## Problem description
Go through the data below and copy each line where the word "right" occurs.

BEGIN Data block

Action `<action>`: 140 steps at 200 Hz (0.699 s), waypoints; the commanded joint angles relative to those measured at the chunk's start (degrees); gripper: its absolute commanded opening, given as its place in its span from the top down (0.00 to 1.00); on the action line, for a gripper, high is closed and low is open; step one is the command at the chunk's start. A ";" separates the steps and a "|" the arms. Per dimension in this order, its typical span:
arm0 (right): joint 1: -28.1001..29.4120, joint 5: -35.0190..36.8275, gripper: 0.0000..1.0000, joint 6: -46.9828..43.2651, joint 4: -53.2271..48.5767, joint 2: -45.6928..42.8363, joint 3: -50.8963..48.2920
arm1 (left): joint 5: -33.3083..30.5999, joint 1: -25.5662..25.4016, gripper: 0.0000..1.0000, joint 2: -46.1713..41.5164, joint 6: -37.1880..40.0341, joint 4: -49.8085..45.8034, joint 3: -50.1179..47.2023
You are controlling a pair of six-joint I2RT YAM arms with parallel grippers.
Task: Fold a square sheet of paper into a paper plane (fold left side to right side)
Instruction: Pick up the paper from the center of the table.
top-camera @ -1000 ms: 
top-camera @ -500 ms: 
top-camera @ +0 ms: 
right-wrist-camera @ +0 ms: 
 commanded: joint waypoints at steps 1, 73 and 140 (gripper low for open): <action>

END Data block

## Answer to the problem
arm0 (right): joint 1: -28.1001..29.4120, joint 5: -35.0190..36.8275, gripper: 0.0000..1.0000, joint 6: -46.9828..43.2651, joint 4: -53.2271..48.5767, joint 2: -45.6928..42.8363, joint 3: -50.8963..48.2920
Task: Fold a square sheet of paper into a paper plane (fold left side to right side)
right-wrist-camera @ +0 ms: 

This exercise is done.